Os resultados acima apontam a necessidade de expansão do monitoramento hidrológico atual para confirmas as relações ora apontadas. Ou seja, além da possível influência do aumento de recarga local nos vales de cabeceiras sob plantio e vales imediatamente adjacentes, pergunta-se , por ora, o quanto e até onde se propagaria os efeitos desta mudança local. Esta pergunta será respondida a partir da expansão do monitoramento atual do aquífero, assim como do monitoramento das variações de umidade na zona não-saturada. Pretende-se assim, compreender a dinâmica da água subterrânea para verificar se a água proveniente dos plantios através da alta infiltração é direcionada para a vertente oposta em que estão localizadas as voçorocas e outros vales do entorno.

Agradecimentos

Os autores agradecem o auxílio financeiro da FAPERJ (processo E-26/111.364/2012), do CNPq (processo 480293/2011-2); à CAPES pela concessão da bolsa de mestrado e a Faperj pelo apoio com bolsa de iniciação científica. Estas pesquisas integram ainda o projeto INCT-REAGEO sobre Reabilitação do Sistema Encosta-Planície, sediado na COPPE-Geotecnia sob a coordenação geral do Prof. Emérito Willy A. Lacerda.

Referências

BULL, L.J. & KIRKBY, M.J. (1997) Gully processes and modelling. Progress in Physical Geography, 21(3): 354-374.

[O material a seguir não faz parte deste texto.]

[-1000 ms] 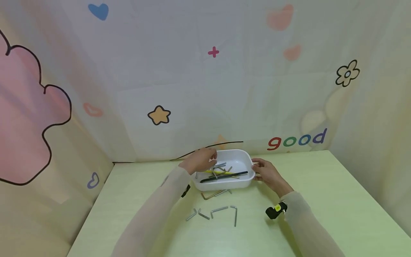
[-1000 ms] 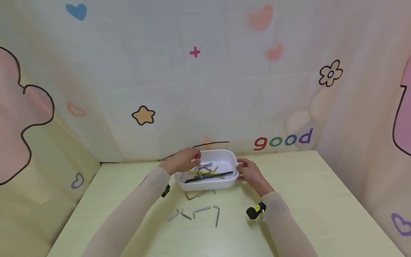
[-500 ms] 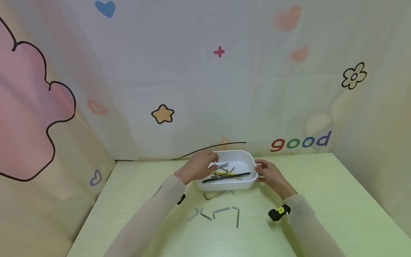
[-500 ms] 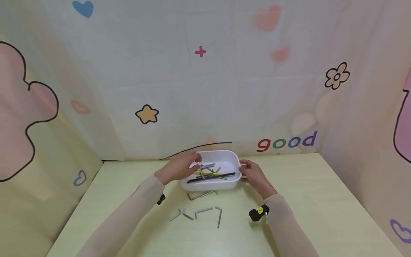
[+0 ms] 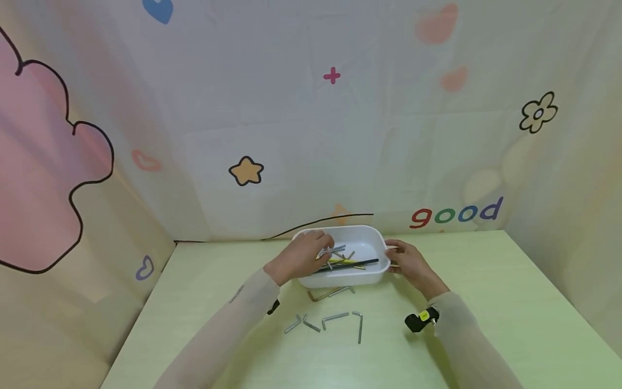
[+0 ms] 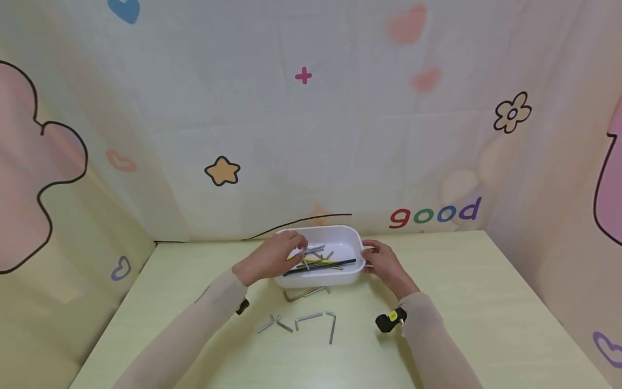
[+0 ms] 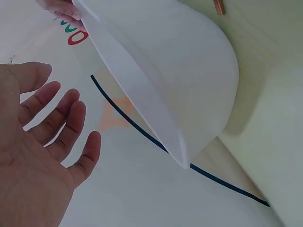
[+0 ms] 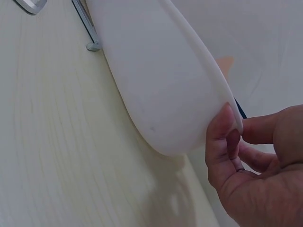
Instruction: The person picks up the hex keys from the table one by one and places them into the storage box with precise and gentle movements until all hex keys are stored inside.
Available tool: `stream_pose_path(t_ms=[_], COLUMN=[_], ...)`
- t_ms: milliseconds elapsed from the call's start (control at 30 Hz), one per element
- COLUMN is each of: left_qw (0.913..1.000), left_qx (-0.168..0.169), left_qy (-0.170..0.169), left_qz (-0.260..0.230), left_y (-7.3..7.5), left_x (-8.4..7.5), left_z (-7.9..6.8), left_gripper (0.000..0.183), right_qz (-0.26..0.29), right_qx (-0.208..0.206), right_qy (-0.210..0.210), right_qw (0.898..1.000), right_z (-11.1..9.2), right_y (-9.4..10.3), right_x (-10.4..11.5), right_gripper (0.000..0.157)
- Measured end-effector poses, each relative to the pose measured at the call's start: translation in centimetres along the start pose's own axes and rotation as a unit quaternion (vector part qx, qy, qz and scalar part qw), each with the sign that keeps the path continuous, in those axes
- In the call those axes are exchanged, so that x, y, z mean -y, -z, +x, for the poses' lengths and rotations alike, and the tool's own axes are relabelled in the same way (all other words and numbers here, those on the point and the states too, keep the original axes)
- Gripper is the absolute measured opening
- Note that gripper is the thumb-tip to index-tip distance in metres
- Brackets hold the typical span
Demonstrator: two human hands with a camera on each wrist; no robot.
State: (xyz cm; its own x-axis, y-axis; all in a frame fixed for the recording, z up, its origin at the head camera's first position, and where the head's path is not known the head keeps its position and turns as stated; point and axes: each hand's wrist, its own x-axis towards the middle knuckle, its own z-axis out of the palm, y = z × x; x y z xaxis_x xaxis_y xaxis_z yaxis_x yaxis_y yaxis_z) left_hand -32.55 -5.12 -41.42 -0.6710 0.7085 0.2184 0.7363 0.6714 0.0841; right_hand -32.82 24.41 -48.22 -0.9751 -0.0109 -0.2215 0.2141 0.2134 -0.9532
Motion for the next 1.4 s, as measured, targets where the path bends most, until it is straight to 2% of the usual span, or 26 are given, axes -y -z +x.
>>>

COELHO NETTO, A.L. (1999): “Catastrophic Landscape Evolution in a Humid Region (SE Brazil): inheritances from tectonic, climatic and land use induced changes.” Supplementi di Geografia 162 (III), Tomo 3: 21-48.
GILBERT, K.G. (1877) Report on the geology of the Henry Mountains (Utah). U.S.Geogr. Geol. Survey Rocky Mtn. Region (Powell): 18-98.

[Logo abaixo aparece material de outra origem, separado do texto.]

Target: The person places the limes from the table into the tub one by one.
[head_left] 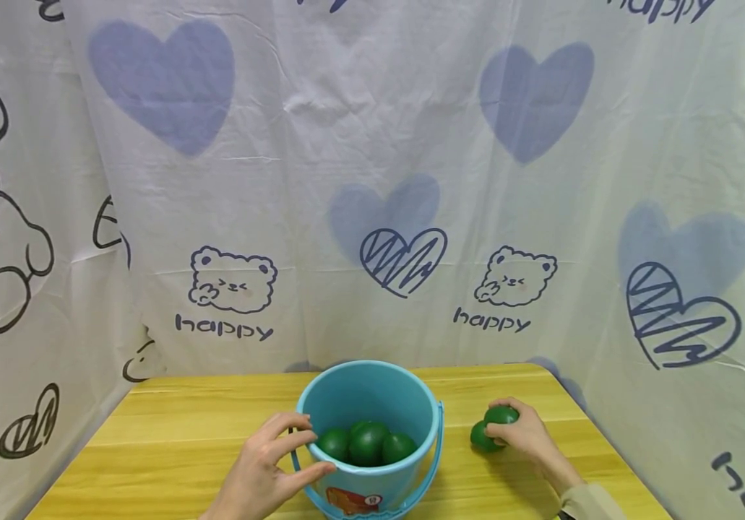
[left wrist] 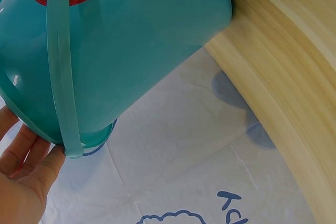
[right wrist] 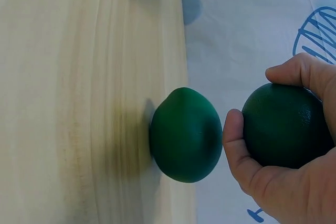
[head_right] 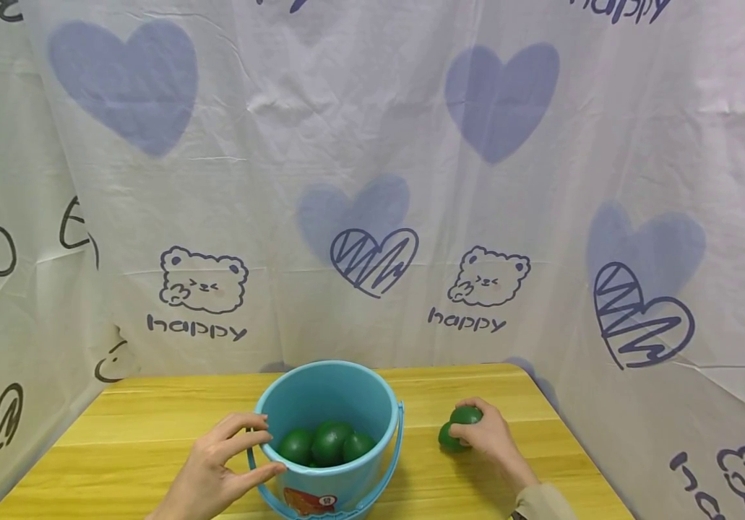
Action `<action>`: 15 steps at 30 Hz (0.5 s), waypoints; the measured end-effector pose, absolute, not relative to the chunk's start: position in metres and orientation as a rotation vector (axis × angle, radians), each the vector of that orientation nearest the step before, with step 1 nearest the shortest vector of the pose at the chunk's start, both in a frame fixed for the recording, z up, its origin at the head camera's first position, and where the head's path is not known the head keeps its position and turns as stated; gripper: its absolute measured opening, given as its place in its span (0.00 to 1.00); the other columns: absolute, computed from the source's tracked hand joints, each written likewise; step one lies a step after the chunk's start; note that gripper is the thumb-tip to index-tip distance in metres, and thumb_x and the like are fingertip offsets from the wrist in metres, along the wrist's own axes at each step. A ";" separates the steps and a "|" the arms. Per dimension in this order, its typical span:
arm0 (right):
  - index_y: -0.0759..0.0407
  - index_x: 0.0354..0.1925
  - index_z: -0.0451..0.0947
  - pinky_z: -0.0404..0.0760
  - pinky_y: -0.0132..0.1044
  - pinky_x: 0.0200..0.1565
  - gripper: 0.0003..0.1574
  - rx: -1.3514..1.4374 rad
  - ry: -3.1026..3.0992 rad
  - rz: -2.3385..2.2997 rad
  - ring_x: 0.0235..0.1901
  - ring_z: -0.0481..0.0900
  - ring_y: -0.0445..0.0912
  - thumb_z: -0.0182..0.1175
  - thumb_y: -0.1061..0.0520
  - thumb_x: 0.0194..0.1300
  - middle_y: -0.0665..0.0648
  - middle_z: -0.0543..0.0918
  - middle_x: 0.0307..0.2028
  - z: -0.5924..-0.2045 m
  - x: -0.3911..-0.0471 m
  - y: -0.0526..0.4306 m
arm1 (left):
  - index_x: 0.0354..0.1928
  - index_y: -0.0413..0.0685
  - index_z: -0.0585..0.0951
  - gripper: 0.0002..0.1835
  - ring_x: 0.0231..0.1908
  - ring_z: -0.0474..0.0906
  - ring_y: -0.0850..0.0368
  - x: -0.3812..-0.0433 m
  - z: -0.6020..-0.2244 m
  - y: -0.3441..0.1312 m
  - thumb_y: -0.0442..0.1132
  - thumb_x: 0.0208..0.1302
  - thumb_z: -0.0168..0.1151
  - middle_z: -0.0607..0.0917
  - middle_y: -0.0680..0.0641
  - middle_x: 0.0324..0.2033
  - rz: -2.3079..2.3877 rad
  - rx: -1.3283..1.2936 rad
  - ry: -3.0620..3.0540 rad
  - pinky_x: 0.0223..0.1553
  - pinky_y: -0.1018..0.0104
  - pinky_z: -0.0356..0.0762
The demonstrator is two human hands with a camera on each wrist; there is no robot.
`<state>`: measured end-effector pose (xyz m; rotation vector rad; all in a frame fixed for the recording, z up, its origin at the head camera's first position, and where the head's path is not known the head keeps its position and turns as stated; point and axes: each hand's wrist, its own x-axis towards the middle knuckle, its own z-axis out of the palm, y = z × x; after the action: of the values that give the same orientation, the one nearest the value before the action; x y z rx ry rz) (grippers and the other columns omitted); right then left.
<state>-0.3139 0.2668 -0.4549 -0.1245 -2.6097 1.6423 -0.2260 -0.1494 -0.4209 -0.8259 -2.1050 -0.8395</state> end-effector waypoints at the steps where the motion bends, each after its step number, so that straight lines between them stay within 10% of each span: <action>1: 0.66 0.55 0.74 0.87 0.42 0.38 0.31 -0.118 -2.607 1.640 0.43 0.79 0.55 0.68 0.65 0.51 0.70 0.76 0.51 -0.454 -0.313 0.267 | 0.38 0.60 0.86 0.17 0.44 0.77 0.64 -0.226 -0.421 -0.149 0.53 0.46 0.78 0.79 0.64 0.44 -0.840 -0.824 -2.108 0.43 0.62 0.87; 15: 0.66 0.57 0.72 0.87 0.45 0.40 0.33 -0.159 -2.610 1.685 0.44 0.78 0.56 0.66 0.65 0.52 0.72 0.74 0.51 -0.447 -0.313 0.267 | 0.39 0.61 0.86 0.17 0.44 0.76 0.65 -0.225 -0.421 -0.149 0.53 0.46 0.78 0.78 0.65 0.44 -0.854 -0.813 -2.122 0.43 0.62 0.87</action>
<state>-0.3129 0.2666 -0.4473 -0.1593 -2.6095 1.6854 -0.2252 -0.1489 -0.4206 -0.8134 -2.1218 -0.8540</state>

SATO, A. M.(2012) Influência do plantios de eucalipto na hidrologia e erosão: Bacia do rio Sesmaria, Médio Vale do Rio Paraíba do Sul. Tese (Doutorado) PPGG/IGEO/UFRJ. 177p.

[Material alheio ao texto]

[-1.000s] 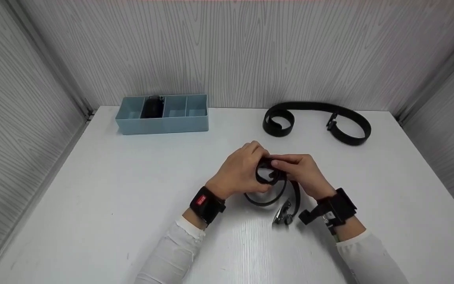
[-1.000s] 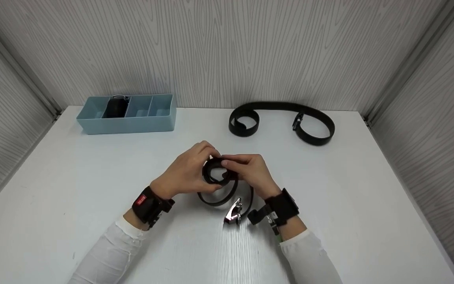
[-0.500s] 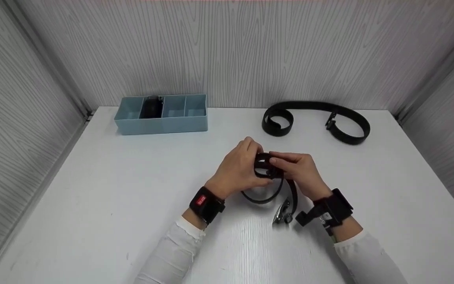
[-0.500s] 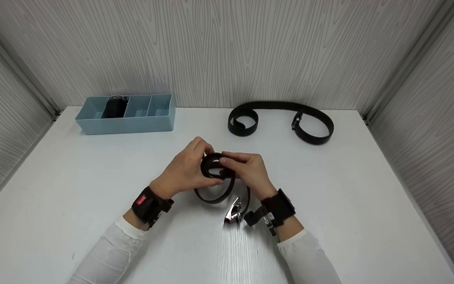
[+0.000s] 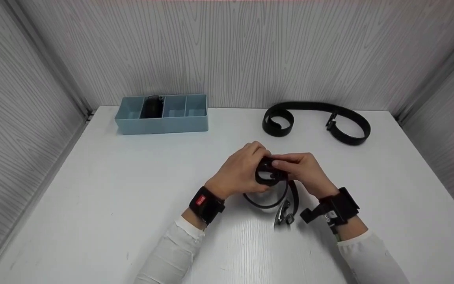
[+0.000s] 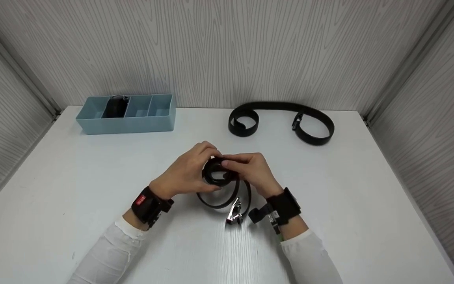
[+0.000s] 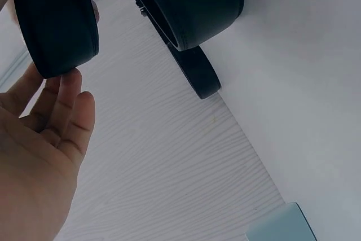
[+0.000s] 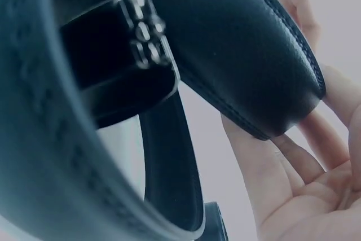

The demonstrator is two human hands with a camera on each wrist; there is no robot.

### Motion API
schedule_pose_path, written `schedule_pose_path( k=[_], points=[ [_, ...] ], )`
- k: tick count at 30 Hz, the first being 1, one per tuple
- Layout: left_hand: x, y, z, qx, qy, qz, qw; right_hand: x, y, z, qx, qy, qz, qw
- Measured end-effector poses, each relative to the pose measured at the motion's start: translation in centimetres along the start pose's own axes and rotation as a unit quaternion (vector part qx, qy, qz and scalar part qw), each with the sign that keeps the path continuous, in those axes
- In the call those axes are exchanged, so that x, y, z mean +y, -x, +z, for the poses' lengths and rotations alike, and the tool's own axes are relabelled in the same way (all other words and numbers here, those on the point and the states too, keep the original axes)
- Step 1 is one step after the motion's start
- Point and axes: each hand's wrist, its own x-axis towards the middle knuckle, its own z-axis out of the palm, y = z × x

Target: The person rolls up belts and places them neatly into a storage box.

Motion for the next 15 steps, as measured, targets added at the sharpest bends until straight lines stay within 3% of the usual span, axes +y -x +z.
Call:
schedule_pose_path(
  k=[5,9,15],
  points=[
    [0.1,-0.2,0.1,0.031,-0.024,-0.012,0.9992,-0.1,-0.1,0.4,0.024,-0.019,-0.003,1.0],
    [0.2,-0.2,0.1,0.055,-0.036,-0.047,0.9967,-0.1,-0.1,0.9,0.047,-0.034,-0.002,0.998],
    [0.2,0.0,0.0,0.05,-0.04,-0.071,0.9954,-0.1,-0.1,1.1,0.05,-0.037,-0.007,0.998]
  ],
)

SATO, A.M. (2008): “Respostas geo-hidroecológicas à substituição de pastagens por plantações de eucalipto no médio vale do rio Paraíba do Sul: a interface biota-solo-água”. Dissertação (Mestrado), PPGG/UFRJ. 160p.
VIANNA, L.G.G., SATO, A.M., FERNANDES, M.C., COELHO NETTO, A.L. 2007. Fronteira de expansão dos plantios de eucalipto no geoecossistema do médio vale do rio Paraíba do Sul (SP/RJ). Taubaté, Brasil, IPABHi, 367-369.